(PROBLEM DETAILS):
Please write out the listing exactly, leaving each picture out.

(INPUT DATA):
===============

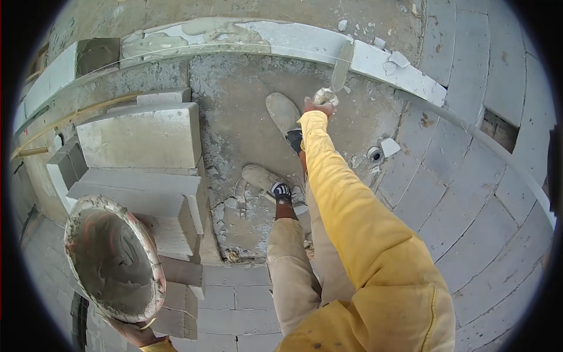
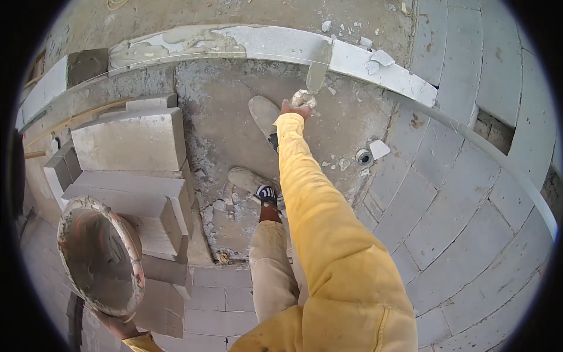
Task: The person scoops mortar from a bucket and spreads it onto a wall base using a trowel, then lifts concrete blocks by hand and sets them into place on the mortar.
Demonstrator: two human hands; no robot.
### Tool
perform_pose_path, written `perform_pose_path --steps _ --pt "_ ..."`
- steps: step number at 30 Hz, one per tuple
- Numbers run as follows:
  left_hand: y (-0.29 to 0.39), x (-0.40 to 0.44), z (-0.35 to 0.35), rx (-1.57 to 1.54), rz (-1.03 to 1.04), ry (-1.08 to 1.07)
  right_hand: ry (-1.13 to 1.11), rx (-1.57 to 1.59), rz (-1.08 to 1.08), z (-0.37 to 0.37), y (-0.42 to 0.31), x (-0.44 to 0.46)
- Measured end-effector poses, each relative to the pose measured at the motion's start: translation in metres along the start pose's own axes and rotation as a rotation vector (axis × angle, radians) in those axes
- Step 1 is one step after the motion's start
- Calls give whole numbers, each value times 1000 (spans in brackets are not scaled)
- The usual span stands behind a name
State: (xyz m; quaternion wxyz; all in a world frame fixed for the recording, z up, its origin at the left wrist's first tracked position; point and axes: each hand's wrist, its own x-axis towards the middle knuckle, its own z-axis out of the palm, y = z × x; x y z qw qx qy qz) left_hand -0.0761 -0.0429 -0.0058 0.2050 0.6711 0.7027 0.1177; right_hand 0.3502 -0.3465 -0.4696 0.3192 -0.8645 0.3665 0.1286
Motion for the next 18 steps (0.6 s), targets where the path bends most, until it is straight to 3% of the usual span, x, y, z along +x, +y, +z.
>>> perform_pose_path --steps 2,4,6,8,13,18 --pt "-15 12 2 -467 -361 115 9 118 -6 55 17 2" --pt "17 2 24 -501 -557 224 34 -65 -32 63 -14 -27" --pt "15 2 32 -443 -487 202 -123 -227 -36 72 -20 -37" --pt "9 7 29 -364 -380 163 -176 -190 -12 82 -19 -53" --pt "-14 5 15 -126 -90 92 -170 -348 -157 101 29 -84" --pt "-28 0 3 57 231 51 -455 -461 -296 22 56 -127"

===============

(RESPONSE):
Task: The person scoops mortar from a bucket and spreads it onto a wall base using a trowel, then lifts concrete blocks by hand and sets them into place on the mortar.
Demonstrator: two human hands; no robot.
### Tool
perform_pose_path, written `perform_pose_path --steps _ --pt "_ ..."`
- steps: step number at 30 Hz, one per tuple
- Numbers run as follows:
  left_hand: y (-0.29 to 0.39), x (-0.40 to 0.44), z (-0.35 to 0.35), rx (-1.57 to 1.54), rz (-1.03 to 1.04), ry (-1.08 to 1.07)
  right_hand: ry (-1.13 to 1.11), rx (-1.57 to 1.59), rz (-1.08 to 1.08), z (-0.37 to 0.37), y (-0.42 to 0.31), x (-0.44 to 0.46)
- Measured end-effector poses, each relative to the pose measured at the motion's start: translation in metres along the start pose's own axes and rotation as a rotation vector (axis × angle, radians) in those axes
- Step 1 is one step after the motion's start
- Calls give whole numbers, each value times 1000 (spans in brackets are not scaled)
- The usual span stands behind a name
State: (xyz m; quaternion wxyz; all in a world frame fixed for the recording, z up, its origin at the left wrist's first tracked position; point and axes: each hand's wrist, its own x-axis towards the middle knuckle, its own z-axis out of the palm, y = z × x; x y z qw qx qy qz) left_hand -0.0761 -0.0429 -0.0058 0.2050 0.6711 0.7027 0.1177; right_hand 0.3502 -0.3465 -0.4696 0.3192 -0.8645 0.3665 0.1286
Motion for the next 18 steps (0.6 s), targets where the path bends most, until it is straight to 3% of the usual span, x, y, z along +x, +y, +z.
>>> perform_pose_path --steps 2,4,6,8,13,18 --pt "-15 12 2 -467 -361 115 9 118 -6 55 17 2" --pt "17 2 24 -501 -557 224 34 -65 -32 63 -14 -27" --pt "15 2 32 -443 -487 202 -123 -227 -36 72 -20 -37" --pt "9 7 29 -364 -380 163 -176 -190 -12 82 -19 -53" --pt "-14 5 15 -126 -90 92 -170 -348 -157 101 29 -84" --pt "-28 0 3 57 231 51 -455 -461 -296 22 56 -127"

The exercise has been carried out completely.